O ex-presidente Jair Bolsonaro protocolou nesta sexta-feira (8) um pedido de revisão criminal no Supremo Tribunal Federal para tentar anular a condenação de 27 anos e três meses de prisão relacionada ao processo que investigou a articulação de uma tentativa de golpe de Estado após as eleições de 2022.
A ação foi apresentada pelos advogados de Bolsonaro, que alegam ter ocorrido “erro judiciário” durante a tramitação e julgamento do caso. Segundo a defesa, o ex-presidente deveria ter sido julgado pelo plenário completo do STF, em razão do cargo que ocupou, e não pela Primeira Turma da Corte.
A condenação foi definida em 2025 pela Primeira Turma do Supremo, composta pelos ministros Alexandre de Moraes, Flávio Dino, Cristiano Zanin e Cármen Lúcia. Conforme o regimento interno do tribunal, o pedido de revisão criminal deverá ser analisado pela Segunda Turma, integrada pelos ministros André Mendonça, Nunes Marques, Gilmar Mendes, Dias Toffoli e Luiz Fux.
Durante o julgamento que resultou na condenação, Luiz Fux votou pela absolvição de Bolsonaro antes de passar a integrar a Segunda Turma.
No recurso apresentado ao STF, os advogados também questionam a validade da delação premiada do tenente-coronel Mauro Cid, ex-ajudante de ordens da Presidência. A defesa sustenta que o acordo de colaboração não teria ocorrido de forma voluntária e pede sua anulação. Outro ponto levantado é a suposta falta de acesso integral aos elementos da investigação durante o processo.
Os advogados afirmam ainda que não foram apresentadas provas que demonstrem participação direta de Bolsonaro nos atos de 8 de janeiro de 2023 ou na coordenação de um plano para ruptura institucional. Em um dos trechos do pedido, a defesa argumenta que não há registros de ordens ou orientações do ex-presidente relacionadas aos ataques às sedes dos Três Poderes, em Brasília.

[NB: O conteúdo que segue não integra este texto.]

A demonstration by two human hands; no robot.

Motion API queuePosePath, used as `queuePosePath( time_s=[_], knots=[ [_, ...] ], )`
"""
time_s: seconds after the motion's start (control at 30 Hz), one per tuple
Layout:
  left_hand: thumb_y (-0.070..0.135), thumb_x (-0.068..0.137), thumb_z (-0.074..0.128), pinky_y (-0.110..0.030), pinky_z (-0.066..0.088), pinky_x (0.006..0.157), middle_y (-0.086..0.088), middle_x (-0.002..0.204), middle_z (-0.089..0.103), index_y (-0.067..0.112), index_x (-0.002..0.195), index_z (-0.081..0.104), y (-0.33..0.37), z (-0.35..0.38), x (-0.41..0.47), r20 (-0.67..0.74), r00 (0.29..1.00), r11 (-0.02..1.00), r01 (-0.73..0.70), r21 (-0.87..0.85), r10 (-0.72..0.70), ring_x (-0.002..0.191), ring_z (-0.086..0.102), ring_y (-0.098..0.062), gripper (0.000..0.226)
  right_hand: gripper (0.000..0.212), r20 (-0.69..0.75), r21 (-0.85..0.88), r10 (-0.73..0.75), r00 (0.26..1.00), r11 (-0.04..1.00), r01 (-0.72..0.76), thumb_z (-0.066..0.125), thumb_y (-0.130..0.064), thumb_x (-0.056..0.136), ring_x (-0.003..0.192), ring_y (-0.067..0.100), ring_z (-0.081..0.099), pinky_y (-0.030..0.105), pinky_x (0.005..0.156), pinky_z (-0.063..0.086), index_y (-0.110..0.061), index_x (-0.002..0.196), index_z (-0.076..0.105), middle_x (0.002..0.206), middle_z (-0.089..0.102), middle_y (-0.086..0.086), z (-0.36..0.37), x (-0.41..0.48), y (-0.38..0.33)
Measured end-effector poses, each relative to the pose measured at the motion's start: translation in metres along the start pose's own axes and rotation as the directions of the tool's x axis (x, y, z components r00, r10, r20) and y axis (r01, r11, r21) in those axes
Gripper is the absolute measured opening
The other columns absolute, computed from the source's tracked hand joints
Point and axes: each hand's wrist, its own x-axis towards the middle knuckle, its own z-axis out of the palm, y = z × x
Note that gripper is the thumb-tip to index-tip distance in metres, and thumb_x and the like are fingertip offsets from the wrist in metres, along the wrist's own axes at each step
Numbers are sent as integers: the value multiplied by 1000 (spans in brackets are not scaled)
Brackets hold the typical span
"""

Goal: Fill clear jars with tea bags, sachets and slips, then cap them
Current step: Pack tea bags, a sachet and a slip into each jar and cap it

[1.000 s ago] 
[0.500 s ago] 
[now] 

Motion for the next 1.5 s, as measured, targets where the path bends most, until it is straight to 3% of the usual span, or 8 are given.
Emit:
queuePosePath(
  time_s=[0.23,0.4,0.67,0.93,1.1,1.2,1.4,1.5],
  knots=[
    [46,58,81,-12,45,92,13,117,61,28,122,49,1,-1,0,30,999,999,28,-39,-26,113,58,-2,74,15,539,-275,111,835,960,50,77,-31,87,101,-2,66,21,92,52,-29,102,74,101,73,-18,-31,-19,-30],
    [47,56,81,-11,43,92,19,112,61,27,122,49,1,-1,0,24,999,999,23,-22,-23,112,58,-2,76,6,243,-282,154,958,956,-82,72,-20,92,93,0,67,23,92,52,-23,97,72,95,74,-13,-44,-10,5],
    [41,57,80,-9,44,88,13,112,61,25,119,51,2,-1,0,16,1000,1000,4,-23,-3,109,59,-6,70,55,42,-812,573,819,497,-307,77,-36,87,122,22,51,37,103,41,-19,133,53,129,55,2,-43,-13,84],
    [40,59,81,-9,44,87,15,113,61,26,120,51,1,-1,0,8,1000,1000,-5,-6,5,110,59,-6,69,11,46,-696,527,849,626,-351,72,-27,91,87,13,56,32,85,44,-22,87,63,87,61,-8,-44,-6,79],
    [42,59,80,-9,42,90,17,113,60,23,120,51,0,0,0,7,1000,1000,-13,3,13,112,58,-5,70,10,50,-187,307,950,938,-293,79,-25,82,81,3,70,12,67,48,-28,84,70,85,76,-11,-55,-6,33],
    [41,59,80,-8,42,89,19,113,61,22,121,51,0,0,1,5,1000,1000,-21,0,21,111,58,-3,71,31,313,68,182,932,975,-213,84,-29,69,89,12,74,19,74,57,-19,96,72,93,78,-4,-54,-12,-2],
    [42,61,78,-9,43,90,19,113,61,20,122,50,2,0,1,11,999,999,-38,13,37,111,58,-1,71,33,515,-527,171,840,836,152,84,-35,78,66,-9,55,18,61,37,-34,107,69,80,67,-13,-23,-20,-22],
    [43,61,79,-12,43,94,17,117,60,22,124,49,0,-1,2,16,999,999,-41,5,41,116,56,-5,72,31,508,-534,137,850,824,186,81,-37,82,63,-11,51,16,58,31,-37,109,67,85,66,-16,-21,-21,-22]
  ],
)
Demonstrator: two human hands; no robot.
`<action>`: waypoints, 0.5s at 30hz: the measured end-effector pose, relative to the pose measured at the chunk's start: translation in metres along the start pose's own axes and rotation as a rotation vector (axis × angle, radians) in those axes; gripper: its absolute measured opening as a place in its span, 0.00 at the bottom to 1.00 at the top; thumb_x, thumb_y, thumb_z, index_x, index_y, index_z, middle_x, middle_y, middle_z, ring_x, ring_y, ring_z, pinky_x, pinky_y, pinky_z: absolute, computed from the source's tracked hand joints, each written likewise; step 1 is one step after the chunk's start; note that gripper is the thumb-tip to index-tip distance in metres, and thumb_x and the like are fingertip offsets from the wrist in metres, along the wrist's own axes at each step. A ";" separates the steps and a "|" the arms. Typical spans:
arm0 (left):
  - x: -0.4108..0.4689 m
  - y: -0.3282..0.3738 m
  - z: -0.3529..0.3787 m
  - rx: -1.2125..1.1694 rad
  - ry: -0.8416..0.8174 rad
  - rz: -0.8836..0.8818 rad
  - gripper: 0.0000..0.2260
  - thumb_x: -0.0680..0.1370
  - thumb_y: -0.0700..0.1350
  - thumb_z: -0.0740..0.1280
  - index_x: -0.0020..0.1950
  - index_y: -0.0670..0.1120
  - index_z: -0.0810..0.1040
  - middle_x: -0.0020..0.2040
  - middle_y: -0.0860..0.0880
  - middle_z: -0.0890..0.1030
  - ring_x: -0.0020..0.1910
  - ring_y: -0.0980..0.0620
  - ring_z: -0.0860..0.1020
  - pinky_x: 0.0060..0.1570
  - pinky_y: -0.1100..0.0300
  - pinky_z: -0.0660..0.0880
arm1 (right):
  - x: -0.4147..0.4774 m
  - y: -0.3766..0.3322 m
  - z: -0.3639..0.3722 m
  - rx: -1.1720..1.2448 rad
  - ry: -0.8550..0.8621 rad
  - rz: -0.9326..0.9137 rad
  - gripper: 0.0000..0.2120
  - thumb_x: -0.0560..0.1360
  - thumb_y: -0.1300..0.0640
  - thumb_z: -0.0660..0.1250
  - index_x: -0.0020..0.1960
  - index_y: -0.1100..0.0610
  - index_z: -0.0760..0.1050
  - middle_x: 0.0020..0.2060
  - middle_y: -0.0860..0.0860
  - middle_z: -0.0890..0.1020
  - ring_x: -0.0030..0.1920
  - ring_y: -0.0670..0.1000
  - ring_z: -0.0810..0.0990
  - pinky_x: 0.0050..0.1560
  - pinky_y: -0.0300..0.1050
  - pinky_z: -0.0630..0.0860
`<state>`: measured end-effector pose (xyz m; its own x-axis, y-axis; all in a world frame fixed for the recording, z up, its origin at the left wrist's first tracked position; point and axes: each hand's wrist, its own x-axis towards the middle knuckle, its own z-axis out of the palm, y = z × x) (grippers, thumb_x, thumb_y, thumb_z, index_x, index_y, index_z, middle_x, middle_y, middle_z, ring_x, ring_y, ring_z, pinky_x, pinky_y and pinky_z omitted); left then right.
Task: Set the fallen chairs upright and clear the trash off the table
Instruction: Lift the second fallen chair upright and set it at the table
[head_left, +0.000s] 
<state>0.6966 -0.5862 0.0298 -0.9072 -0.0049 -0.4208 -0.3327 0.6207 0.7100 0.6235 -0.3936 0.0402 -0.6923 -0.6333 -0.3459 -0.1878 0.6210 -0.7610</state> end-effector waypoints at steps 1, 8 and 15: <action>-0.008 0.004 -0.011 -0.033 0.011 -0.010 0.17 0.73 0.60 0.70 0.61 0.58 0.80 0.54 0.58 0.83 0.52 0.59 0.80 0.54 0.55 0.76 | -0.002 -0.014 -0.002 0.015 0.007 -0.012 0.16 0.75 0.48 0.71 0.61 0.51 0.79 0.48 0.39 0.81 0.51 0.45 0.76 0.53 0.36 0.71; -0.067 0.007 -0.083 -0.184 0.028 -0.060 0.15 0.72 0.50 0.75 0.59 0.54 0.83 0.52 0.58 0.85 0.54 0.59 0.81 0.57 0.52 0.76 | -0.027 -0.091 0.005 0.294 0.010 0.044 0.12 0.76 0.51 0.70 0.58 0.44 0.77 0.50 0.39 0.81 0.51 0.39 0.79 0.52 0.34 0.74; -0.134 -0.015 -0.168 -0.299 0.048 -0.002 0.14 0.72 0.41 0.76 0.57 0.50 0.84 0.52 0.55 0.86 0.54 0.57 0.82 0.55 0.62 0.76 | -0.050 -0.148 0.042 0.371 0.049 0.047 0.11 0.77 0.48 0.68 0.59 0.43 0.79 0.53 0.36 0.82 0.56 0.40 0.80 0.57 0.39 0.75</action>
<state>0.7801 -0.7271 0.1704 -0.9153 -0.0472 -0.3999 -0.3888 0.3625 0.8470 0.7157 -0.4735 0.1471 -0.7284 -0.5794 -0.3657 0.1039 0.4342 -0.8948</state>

Bolsonaro foi condenado pelos crimes de organização criminosa armada, tentativa de abolição violenta do Estado Democrático de Direito, golpe de Estado, dano qualificado mediante violência e deterioração de patrimônio tombado. Atualmente, ele cumpre prisão domiciliar por motivos de saúde.
Também nesta sexta-feira (8), o presidente do Senado, Davi Alcolumbre, promulgou a chamada Lei da Dosimetria. A legislação prevê revisão das penas aplicadas em casos envolvendo crimes contra o Estado Democrático de Direito.
O projeto havia sido vetado integralmente pelo presidente Luiz Inácio Lula da Silva em janeiro deste ano, mas o veto foi derrubado pelo Congresso Nacional em abril. No Senado, a decisão ocorreu por 49 votos a 24. Na Câmara dos Deputados, foram 318 votos favoráveis à derrubada e 144 contrários, além de cinco abstenções.
Com a nova legislação, a pena do ex-presidente poderá ser reavaliada e reduzida para cerca de 20 anos, dependendo da interpretação adotada pelo Judiciário.